Balthus' "Jeune Fille au Chat"
Nabokov was asked in a 1964 Playboy interview, "Are there any contemporary authors you do enjoy reading?" Nabokov replied, "I do have a few favorites—for example, Robbe-Grillet and Borges. How freely and gratefully one breathes in their marvelous labyrinths! I love their lucidity of thought, the purity and poetry, the mirage in the mirror."

Unsurprisingly, Robbe-Grillet writes about nymphets too. Here's an exemplary excerpt from his Recollections of the Golden Triangle [French: Souvenirs du Triangle d'Or]:

To celebrate her 17th birthday, Caroline's father took a whole box at the Opera House. Caroline was commanded to face the stage while straddling two armless red-velvet chairs before her father "...pressed himself shamelessly against her buttocks in order to caress her in greater comfort...The insidious fingers are no longer satisfied with stroking...They pass back and forth in wave after wave, tirelessly, over the bivalvular lips...One tiny, fragile rock resists and stiffens..."

And what about Aleksandr Pushkin, who was one Nabokov's favorites poets.
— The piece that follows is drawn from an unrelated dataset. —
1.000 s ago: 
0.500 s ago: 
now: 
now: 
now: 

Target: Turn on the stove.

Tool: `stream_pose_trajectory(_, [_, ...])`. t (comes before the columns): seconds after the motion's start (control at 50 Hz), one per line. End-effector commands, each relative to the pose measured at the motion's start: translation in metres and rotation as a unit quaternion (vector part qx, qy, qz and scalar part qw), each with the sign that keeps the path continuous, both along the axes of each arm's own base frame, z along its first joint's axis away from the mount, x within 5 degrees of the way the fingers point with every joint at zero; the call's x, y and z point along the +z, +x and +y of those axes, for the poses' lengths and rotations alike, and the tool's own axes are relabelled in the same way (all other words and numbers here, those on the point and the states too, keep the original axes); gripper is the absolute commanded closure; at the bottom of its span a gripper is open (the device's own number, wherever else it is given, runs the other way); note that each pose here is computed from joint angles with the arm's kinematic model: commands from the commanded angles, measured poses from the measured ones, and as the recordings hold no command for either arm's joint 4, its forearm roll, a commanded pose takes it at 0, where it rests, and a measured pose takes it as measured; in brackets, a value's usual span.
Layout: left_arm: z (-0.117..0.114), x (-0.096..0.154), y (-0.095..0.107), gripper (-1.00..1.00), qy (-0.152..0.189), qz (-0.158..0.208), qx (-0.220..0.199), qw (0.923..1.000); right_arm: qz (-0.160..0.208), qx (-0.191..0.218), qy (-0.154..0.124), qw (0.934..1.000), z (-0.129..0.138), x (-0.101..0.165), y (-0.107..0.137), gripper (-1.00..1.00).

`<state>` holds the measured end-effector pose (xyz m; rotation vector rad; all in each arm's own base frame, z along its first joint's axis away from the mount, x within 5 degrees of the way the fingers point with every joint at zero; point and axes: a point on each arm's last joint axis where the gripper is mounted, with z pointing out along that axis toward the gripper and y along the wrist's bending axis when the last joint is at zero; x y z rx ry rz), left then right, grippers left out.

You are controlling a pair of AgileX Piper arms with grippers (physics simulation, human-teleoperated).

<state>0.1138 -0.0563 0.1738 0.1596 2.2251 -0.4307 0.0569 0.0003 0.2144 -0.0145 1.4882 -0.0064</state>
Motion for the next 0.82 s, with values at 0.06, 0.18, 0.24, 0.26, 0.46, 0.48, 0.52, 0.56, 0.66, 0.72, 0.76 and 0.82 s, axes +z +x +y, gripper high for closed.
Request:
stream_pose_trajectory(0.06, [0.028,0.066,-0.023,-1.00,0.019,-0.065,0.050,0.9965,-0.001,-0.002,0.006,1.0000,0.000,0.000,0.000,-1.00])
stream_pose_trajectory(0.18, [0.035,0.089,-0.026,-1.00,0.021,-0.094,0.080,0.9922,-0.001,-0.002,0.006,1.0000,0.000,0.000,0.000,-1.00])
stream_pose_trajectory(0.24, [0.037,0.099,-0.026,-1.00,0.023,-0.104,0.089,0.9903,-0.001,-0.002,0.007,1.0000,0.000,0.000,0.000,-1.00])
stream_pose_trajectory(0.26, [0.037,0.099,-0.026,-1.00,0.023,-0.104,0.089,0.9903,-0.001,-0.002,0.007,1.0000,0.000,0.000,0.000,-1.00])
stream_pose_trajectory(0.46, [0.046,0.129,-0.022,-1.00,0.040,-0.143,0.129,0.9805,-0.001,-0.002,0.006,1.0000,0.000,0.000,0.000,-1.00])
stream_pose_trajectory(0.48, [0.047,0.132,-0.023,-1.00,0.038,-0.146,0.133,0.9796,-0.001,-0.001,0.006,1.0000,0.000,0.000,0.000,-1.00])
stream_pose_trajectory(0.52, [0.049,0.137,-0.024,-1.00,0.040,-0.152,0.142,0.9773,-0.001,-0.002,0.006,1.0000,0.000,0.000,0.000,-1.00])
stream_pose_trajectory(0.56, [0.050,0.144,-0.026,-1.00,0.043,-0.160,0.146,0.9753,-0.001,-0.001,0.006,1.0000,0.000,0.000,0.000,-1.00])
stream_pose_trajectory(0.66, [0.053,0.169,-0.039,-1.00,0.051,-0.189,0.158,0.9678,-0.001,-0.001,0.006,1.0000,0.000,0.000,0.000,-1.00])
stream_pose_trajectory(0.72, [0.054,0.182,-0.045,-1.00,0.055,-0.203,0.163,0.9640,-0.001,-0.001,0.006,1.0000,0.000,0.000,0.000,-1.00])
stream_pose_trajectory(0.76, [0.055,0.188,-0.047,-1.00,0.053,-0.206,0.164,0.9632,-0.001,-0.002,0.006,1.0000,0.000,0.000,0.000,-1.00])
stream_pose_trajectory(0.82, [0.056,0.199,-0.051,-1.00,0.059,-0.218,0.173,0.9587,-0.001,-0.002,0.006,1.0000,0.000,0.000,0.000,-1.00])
The Paris Review revealed that Nabokov spent two months in Cambridge working on the English translation and commentary of Eugene Onegin for over 17 hours per day. In the novel in verse, the poet Lensky invited 26-year-old dandy Eugene Onegin to dinner with his fiancée, the nymphet Olga, and her family. During the dinner Tatyana, Olga's 13-year-old older sister, became very infatuated with Onegin but her innocent love for the older man was (initially) unrequited. 

Wait. Let's not forget about Nabokov's short stories. According to Naiman, Nabokov wrote “Skazka” in 1926 before it was published in Rul', a Berlin emigre newspaper that was founded by his father. In the story, on his ride to work, Erwin habitually gazes through the tram's window and picks girls for his imaginary harem. However, the young man gains the opportunity for his dreams to come true after he meets Frau Monde, a female Devil who promises Erwin that he can have all the girls he wants upon “cushions and rugs” in “a villa with a walled garden” but that it's “essential and final” that he selects an odd number of girls between noon to midnight. 
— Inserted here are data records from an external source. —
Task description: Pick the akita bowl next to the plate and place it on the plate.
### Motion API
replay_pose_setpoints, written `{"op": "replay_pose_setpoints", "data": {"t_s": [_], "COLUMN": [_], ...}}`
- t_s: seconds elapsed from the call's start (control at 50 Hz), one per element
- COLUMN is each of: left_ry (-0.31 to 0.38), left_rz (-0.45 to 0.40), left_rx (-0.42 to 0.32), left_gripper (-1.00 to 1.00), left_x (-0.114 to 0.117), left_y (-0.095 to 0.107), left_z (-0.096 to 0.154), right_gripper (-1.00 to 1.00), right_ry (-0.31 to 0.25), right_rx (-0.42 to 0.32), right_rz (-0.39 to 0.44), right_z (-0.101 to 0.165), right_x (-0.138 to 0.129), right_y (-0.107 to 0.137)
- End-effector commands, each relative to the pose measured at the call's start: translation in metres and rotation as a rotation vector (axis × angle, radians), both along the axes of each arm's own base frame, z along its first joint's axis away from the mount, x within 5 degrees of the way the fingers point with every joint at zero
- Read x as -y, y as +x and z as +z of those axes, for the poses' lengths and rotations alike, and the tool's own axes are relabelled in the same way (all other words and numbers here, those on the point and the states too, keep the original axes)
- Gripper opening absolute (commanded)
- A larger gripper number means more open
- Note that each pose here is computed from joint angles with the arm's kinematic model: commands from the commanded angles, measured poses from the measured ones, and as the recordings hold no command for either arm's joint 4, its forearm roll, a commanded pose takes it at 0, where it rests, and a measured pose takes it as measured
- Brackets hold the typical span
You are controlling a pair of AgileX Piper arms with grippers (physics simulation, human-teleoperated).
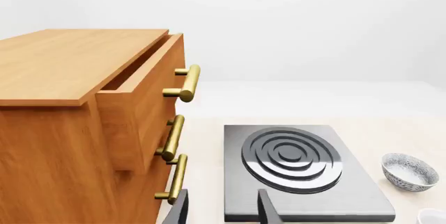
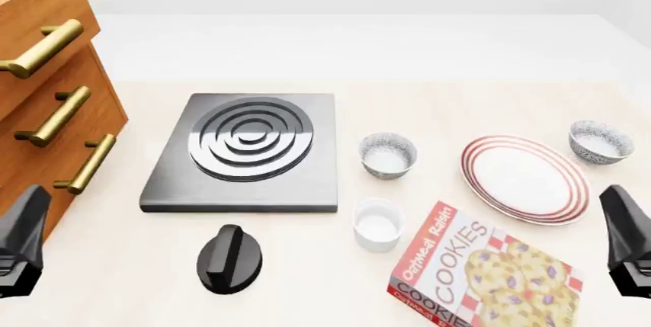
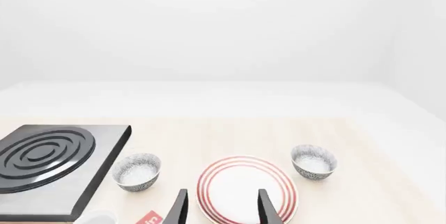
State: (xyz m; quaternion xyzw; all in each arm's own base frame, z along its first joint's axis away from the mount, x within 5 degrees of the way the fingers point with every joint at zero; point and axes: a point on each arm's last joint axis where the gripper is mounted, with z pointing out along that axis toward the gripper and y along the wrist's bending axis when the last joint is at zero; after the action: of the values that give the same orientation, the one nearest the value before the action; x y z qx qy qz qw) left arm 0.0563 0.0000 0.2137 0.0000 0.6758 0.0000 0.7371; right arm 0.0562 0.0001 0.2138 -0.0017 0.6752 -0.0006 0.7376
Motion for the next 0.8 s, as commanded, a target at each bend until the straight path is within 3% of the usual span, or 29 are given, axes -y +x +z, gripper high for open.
{"op": "replay_pose_setpoints", "data": {"t_s": [0.02, 0.8], "left_ry": [0.000, 0.000], "left_rz": [0.000, 0.000], "left_rx": [-0.001, -0.001], "left_gripper": [1.00, 1.00], "left_x": [0.000, 0.000], "left_y": [0.000, 0.000], "left_z": [0.001, 0.001], "right_gripper": [1.00, 1.00], "right_ry": [-0.010, 0.001], "right_rx": [0.005, 0.031], "right_rz": [0.006, 0.048], "right_z": [0.002, 0.026], "right_x": [0.000, -0.003], "right_y": [0.000, 0.006]}}
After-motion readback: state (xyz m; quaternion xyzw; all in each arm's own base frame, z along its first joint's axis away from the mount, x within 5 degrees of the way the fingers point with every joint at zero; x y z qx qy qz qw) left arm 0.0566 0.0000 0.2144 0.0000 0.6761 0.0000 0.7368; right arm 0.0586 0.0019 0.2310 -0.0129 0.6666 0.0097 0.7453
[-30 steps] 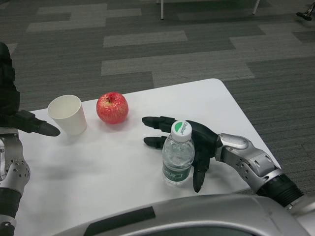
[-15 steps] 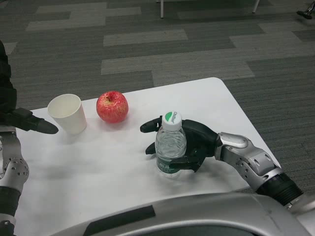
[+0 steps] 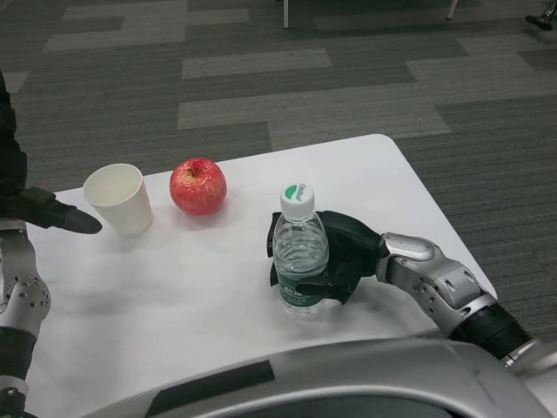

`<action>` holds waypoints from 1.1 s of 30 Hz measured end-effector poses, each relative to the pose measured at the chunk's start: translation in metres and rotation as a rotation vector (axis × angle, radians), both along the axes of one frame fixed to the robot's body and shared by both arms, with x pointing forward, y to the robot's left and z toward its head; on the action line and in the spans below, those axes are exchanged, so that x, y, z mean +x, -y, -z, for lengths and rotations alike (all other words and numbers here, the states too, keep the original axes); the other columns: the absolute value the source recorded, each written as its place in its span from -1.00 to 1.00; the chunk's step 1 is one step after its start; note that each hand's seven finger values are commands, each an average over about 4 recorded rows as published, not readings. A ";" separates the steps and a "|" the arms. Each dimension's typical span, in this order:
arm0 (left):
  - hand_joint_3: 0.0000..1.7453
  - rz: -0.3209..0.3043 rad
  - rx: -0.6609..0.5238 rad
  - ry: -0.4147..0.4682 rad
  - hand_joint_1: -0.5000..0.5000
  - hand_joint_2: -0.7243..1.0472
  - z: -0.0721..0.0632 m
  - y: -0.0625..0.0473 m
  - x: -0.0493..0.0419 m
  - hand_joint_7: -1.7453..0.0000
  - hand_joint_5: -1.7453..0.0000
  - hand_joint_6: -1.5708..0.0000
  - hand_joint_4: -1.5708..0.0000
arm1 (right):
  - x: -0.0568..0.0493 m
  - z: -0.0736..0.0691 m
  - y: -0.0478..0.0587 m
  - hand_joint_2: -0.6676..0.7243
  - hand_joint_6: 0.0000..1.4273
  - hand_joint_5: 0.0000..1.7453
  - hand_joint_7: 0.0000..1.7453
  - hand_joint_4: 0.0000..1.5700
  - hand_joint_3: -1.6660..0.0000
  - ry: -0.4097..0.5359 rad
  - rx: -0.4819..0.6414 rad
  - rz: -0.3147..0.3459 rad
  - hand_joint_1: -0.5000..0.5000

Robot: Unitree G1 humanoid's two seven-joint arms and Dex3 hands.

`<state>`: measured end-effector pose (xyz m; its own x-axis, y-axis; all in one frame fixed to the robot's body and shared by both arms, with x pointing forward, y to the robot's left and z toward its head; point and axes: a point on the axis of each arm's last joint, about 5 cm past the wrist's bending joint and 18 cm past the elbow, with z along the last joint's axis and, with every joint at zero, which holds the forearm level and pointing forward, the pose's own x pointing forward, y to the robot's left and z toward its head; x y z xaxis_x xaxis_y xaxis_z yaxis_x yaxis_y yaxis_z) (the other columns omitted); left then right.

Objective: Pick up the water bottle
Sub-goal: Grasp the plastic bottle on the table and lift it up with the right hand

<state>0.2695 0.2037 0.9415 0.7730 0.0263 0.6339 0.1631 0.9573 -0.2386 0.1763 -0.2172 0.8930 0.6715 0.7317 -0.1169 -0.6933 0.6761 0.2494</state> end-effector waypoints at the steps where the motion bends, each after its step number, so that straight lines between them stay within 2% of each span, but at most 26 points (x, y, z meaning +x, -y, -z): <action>1: -0.90 0.000 0.000 0.001 -1.00 -1.00 0.000 0.000 -0.0002 1.00 0.88 1.00 1.00 | 0.000 0.000 0.000 -0.55 0.77 0.89 0.82 0.21 -0.55 0.000 0.000 0.000 -0.83; 3: -0.90 0.000 0.000 0.002 -1.00 -1.00 0.000 0.000 -0.0007 1.00 0.88 1.00 1.00 | 0.000 0.001 0.000 -0.55 0.82 0.89 0.82 0.27 -0.60 0.001 0.001 0.002 -0.83; 7: -0.90 0.001 -0.001 0.006 -1.00 -1.00 0.000 0.000 -0.0025 1.00 0.88 1.00 1.00 | -0.001 0.004 -0.002 -0.55 0.84 0.86 0.78 0.81 -0.62 0.001 0.028 0.016 -0.73; 10: -0.90 0.002 -0.001 0.009 -1.00 -1.00 0.000 0.000 -0.0034 1.00 0.88 1.00 1.00 | -0.002 0.006 -0.004 -0.57 0.84 0.75 0.76 0.94 -0.57 -0.005 0.060 0.027 -0.62; 15: -0.90 0.000 -0.001 0.003 -1.00 -1.00 0.002 -0.001 -0.0055 1.00 0.88 1.00 1.00 | -0.002 0.007 -0.005 -0.64 0.82 0.61 0.76 0.96 -0.52 0.019 0.114 0.062 -0.44; 20: -0.90 0.000 -0.001 0.003 -1.00 -1.00 0.002 -0.001 -0.0058 1.00 0.88 1.00 1.00 | 0.003 0.003 -0.008 -0.57 0.79 0.64 0.76 0.99 -0.52 0.078 0.152 0.085 -0.35; 23: -0.90 -0.002 -0.002 0.003 -1.00 -1.00 0.002 -0.001 -0.0058 1.00 0.88 1.00 1.00 | 0.010 -0.003 -0.009 -0.55 0.76 0.56 0.76 0.98 -0.52 0.129 0.157 0.111 -0.33; 28: -0.90 -0.004 -0.003 0.003 -1.00 -1.00 0.002 -0.002 -0.0059 1.00 0.88 1.00 1.00 | 0.022 -0.014 -0.007 -0.55 0.73 0.56 0.76 0.98 -0.52 0.236 0.155 0.171 -0.33; 33: -0.90 -0.015 0.033 0.002 -1.00 -1.00 0.002 -0.003 -0.0062 1.00 0.88 1.00 1.00 | 0.031 -0.023 -0.006 -0.61 0.68 0.58 0.76 0.96 -0.52 0.304 0.065 0.224 -0.25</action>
<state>0.2633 0.2068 0.9393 0.7712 0.0165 0.6364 0.1495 0.9670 -0.2063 0.2076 -0.2112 0.9161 0.8125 0.5622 0.1541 -0.5791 0.8089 0.1020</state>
The next day Erwin starts collecting slave girls. Here's a partial list:

A maiden in a white dress with chestnut hair and palish lips who was playing with her “fat shaggy pup”

“[T]wo young ladies-sisters, or even twins...Both were small and slim...with saucy eyes and painted lips.” Erwin referred to the Twins as “Gay, painted, young things.”

A lady who “...was lovely, hatless, bobhaired, with a fringe on her forehead that made her look like a boy actor in the part of a damsel.

A “beautiful in a drab, freckled way” wench who worked at a cheap restaurant that Erwin frequented on Sundays. 

A girl with gray eyes with a slight slant and a thin aquiline nose that wrinkled when she laughed

A girl at a small amusement park who wore a scarlet blouse with a bright-green skirt

Four girls in jerseys and shorts, “...magnificent legs, naked nearly up to the groin...” inside the amusement park's arcade. 

“A child of fourteen or so in a low-cut black party dress .” She was walking with a tall elderly man who was a “...famous poet, a senile swan, living all alone in a distant suburb”

I won't reveal who last girl was, but I will share her response to Erwin which was, “You ought to be ashamed of yourself...Leave me alone.” Her response was due to “...that which changes a man's life (i.e., genital) with one divine stroke...”

When Nabokov translated the story before it was published in Playboy (1974) and Details of a Sunset (1976), he aggressively titled it “A Nursery Tale” and noted in Tyrants Destroyed and Other Stories that when he was translating the story he was “...eerily startled to meet a somewhat decrepit but unmistakable Humbert escorting his nymphet in the story I wrote almost half a century ago.”

Thus, was Nabokov a hebephile\ephebophile? Clearly, he was and according to Matt Ridley's New York Time's Notable Book The Red Queen all men are. But did Nabokov ever have an age-discrepant relationship? We may never know.

(A number of Nabokov's other works are peppered lightly and liberally with references to nymphets. I would refer the reader to Naiman's Nabokov, Perversely and Couturier's Nabokov's Eros and the Poetics of Desire.)